I have described going to the hospital emergency room on a Saturday afternoon and later, my first night in the suicide watch unit after being transported by ambulance to the psychiatric hospital.

The next morning, Sunday, I was moved to the general treatment wing and attended group counseling sessions and had a psychiatric interview.  I, like everyone else, was asked at one point that morning to line up to receive medication from a dispensing nurse.  When my turn came, I asked what I was being given.  She replied, “Ativan”, an anti-anxiety medication.  I laughed.  In my fragile, delusional state, what I heard was “At a van, ” which was very funny to me.  For several weeks I had had a recurring thought of myself as being somewhat like a large Ford 18-wheel tractor truck pulling a van trailer.  I knew that the imagery was reflecting my sense that I had a full load of cargo, baggage that needed to be unloaded.  When the nurse said “Ativan”, I had a vision of myself as having been downsized to a Ford 18 passenger van…..a considerable improvement compared to the 18 wheeler I had previously felt myself dragging around.   But I also knew that I had a way to go to get to the little two-seater sports car that seemed to be the goal!  So my first experience of receiving medication was, in itself, a bit of encouragement and  therapy that helped set a vision for where this journey was headed.

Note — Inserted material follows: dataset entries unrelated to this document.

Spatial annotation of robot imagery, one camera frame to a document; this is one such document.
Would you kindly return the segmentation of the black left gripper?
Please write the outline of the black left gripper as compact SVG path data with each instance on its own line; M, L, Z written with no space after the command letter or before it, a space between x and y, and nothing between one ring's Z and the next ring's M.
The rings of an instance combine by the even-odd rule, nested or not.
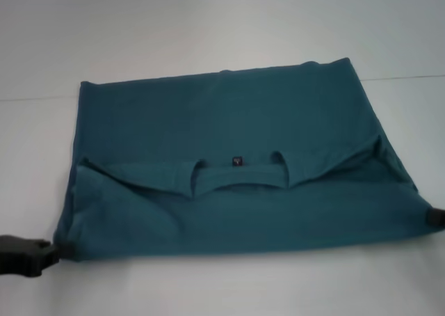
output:
M56 249L61 260L75 259L75 245L72 242L53 245L44 239L2 235L1 275L41 276L45 269L56 264Z

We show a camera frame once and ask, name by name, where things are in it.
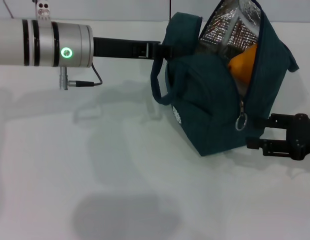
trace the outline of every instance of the white logo patch
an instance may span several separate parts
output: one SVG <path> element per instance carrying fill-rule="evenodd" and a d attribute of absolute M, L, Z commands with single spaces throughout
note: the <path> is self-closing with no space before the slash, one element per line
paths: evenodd
<path fill-rule="evenodd" d="M 179 112 L 176 110 L 176 108 L 174 106 L 173 106 L 173 113 L 175 115 L 175 118 L 176 118 L 177 122 L 179 124 L 182 124 L 181 116 L 180 116 Z"/>

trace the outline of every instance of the zipper pull ring
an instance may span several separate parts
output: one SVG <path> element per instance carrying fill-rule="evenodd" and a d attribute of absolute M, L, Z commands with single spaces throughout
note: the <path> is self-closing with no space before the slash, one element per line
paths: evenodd
<path fill-rule="evenodd" d="M 242 100 L 240 101 L 240 105 L 239 106 L 240 106 L 240 115 L 239 115 L 239 117 L 236 120 L 235 128 L 236 128 L 237 131 L 240 132 L 240 131 L 243 131 L 244 128 L 246 127 L 246 124 L 247 124 L 247 121 L 248 121 L 248 116 L 244 112 L 244 102 Z M 242 118 L 244 118 L 244 124 L 243 124 L 243 126 L 241 128 L 239 128 L 240 120 Z"/>

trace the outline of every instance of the dark teal bag
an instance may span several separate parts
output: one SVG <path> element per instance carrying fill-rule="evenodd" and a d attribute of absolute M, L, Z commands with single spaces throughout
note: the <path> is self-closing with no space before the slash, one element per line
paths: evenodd
<path fill-rule="evenodd" d="M 223 57 L 195 52 L 201 17 L 177 13 L 167 26 L 162 44 L 172 46 L 178 56 L 167 59 L 165 96 L 161 95 L 158 81 L 163 59 L 153 63 L 154 99 L 172 106 L 176 120 L 201 156 L 242 147 L 247 137 L 260 137 L 264 130 L 254 128 L 253 119 L 269 117 L 287 70 L 299 69 L 260 5 L 253 2 L 260 9 L 260 28 L 253 73 L 243 99 Z"/>

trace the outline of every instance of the green indicator light
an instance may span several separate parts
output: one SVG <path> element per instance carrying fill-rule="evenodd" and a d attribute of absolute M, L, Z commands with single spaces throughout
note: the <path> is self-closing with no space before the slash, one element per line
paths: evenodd
<path fill-rule="evenodd" d="M 64 47 L 60 51 L 60 54 L 62 55 L 63 58 L 69 59 L 73 55 L 73 52 L 69 47 Z"/>

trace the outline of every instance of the silver foil lining
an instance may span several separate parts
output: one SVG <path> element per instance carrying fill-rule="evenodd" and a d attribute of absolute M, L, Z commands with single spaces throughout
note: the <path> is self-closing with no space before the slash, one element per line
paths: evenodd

That night, a male nurse named Michael, came to my room with a small paper cup and said I had another medication to take.  I asked what it was and I heard him say what I thought was “Whisper it all.”  I asked him to repeat it and he said, more slowly, “Risperadol.”  Again, I laughed and thought to myself, “No one would ever believe what I’ve experienced, even if I whispered it all!”  I told Michael that I would take the medication, but that I was confident that the real healing would come from Christ.  He said, “I believe that, too.”  I asked him to pray with me, and he did.  I had not seen him before and I never saw him again.

My next day there, Monday, was the Memorial Day holiday.  All of the unit staff  participated  in preparing and enjoying a hot dog and hamburger cookout with the patients on the porch facing the courtyard.  I must have looked less lost and brighter eyed and engaged, as one of the male nurses doing the cooking said to me as I walked out onto the porch, “Welcome back.”  I smiled, got a hotdog and sat on a bench in the courtyard.  I was no longer feeling pressed on all sides by messages that seemed to be trying to make me feel I was somehow needing to take some action to do something heroic that I couldn’t quite figure out.  In a session with a psychologist later in the day, I asked what my diagnosis was.  He said depression and religiosity psychosis.   I recognized that a lot of what I had been experiencing seemed be focused on what I believed about God, Christ, and my relationship to Christ. I did know that not all of what I was hearing was from God….but was coming from some other source…..was it my own confused mind?  Evil spirits? The devil?  I didn’t know.  I was able to discern the Voice that I knew was present with me…..it was always gentle and encouraging and was easily confirmed by Scriptures that were in my heart.  I knew that God was present, was protecting and providing for me and would get me through it.

Although the doctors had told my family I would be there for 3 weeks or longer, in six days I was released and referred to outpatient counseling.  This experience of hospitalization was a relief.  I needed a break from the struggle of trying to right myself and struggle through each day.  I felt like a sheep that had gotten turned over on its back and couldn’t get upright.  I needed a Shepherd to set me up right.  He had his undershepherds in place to help and eventually I was able to feel “normal” again.